What you need to produce from the material below is an exact transcription of the lines from the one with "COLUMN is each" through the one with "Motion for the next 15", both included, and no other line.

### Source information
━━━━━━
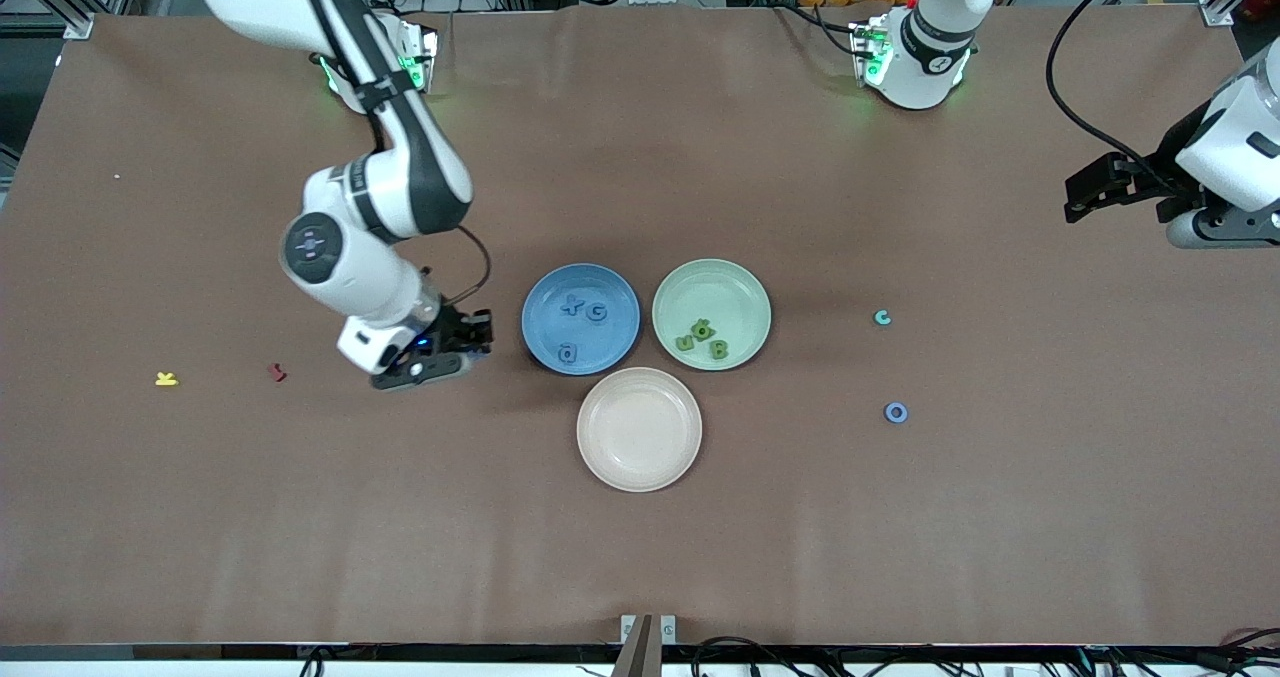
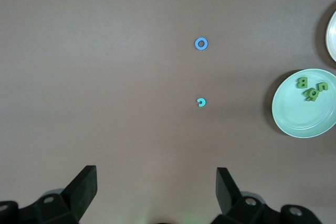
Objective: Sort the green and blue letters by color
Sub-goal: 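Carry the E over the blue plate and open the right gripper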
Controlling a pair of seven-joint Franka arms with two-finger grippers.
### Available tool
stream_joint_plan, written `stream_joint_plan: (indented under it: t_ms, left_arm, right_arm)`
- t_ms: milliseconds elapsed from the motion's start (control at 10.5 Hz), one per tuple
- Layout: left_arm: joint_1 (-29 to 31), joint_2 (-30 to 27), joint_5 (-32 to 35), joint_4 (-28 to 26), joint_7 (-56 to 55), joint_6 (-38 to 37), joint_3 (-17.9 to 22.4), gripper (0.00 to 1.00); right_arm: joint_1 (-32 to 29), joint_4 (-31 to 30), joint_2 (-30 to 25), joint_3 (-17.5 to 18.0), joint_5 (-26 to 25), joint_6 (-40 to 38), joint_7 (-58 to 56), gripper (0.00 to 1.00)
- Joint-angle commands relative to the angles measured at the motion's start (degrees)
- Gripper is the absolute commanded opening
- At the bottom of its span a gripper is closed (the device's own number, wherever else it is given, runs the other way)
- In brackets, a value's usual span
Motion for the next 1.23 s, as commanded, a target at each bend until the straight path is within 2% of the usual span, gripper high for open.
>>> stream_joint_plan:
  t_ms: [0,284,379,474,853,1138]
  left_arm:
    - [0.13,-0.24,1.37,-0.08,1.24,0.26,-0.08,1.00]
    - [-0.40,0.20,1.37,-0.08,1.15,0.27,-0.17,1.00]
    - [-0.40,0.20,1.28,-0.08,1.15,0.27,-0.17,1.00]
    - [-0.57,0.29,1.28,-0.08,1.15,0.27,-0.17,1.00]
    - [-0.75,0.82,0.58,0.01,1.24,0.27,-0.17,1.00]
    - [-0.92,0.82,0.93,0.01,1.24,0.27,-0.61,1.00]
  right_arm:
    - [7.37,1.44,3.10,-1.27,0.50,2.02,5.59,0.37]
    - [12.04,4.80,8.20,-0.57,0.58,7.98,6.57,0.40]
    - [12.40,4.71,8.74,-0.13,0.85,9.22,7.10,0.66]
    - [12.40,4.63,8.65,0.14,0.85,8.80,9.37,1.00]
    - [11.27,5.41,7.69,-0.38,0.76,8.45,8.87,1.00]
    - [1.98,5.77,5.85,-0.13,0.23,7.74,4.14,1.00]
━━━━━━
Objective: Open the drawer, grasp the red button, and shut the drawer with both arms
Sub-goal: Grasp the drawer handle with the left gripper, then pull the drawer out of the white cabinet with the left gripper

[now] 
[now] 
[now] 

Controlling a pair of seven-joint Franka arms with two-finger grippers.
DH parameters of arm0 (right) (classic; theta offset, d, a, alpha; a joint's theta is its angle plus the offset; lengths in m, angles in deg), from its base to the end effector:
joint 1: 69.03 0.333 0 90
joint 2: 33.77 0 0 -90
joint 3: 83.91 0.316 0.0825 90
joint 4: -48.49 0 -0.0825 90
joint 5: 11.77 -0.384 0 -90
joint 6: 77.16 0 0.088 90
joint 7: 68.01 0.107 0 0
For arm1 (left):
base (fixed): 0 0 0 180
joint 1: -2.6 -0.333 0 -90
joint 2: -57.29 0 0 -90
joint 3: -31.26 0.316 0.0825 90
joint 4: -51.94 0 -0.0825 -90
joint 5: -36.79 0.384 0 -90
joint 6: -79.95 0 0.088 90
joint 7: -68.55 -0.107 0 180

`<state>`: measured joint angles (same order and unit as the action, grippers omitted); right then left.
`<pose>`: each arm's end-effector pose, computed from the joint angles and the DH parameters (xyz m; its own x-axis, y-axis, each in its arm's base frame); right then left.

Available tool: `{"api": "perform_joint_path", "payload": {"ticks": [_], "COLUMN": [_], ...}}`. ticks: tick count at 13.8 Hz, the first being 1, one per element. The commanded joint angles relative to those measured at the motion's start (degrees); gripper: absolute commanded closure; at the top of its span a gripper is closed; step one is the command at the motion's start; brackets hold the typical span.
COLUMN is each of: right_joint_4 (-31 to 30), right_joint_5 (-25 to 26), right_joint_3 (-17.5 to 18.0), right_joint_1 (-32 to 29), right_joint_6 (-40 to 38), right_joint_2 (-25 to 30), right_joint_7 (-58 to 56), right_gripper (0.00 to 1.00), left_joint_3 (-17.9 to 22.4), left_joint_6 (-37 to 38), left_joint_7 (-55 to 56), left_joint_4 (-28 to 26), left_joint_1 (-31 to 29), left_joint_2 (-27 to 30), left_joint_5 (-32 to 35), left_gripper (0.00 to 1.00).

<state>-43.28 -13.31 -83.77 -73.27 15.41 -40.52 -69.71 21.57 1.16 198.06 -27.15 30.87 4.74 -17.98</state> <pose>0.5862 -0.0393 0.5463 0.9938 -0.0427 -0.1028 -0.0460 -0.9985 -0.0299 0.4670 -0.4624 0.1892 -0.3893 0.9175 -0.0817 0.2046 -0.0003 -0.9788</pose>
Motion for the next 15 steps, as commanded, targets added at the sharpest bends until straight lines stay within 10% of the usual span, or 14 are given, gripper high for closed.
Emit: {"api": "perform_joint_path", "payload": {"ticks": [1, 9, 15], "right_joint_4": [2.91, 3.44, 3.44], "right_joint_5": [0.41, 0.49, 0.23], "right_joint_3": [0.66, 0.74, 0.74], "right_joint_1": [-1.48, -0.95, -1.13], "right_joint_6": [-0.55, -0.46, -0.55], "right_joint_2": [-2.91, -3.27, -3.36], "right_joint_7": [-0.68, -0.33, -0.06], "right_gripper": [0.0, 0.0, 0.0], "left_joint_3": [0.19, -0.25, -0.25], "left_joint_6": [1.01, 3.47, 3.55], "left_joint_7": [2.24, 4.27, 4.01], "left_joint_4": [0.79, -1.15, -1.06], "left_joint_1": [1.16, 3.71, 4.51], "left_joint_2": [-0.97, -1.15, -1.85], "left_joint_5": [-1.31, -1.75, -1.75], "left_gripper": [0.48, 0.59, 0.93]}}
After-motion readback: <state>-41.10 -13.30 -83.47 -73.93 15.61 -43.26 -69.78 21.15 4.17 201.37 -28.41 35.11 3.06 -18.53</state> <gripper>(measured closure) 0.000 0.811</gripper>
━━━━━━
### Solution
COLUMN is each of: right_joint_4 (-31 to 30), right_joint_5 (-25 to 26), right_joint_3 (-17.5 to 18.0), right_joint_1 (-32 to 29), right_joint_6 (-40 to 38), right_joint_2 (-25 to 30), right_joint_7 (-58 to 56), right_gripper (0.00 to 1.00), left_joint_3 (-17.9 to 22.4), left_joint_6 (-37 to 38), left_joint_7 (-55 to 56), left_joint_4 (-28 to 26), left_joint_1 (-31 to 29), left_joint_2 (-27 to 30), left_joint_5 (-32 to 35), left_gripper (0.00 to 1.00).

<state>-43.28 -13.31 -83.77 -73.27 15.41 -40.52 -69.71 21.57 1.16 198.06 -27.15 30.87 4.74 -17.98</state> <pose>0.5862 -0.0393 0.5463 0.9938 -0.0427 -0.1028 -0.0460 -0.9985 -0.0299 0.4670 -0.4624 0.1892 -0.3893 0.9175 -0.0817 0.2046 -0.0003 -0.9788</pose>
Motion for the next 15 steps, as commanded, targets added at the sharpest bends until straight lines stay within 10% of the usual span, or 14 are given, gripper high for closed.

The output has been completed.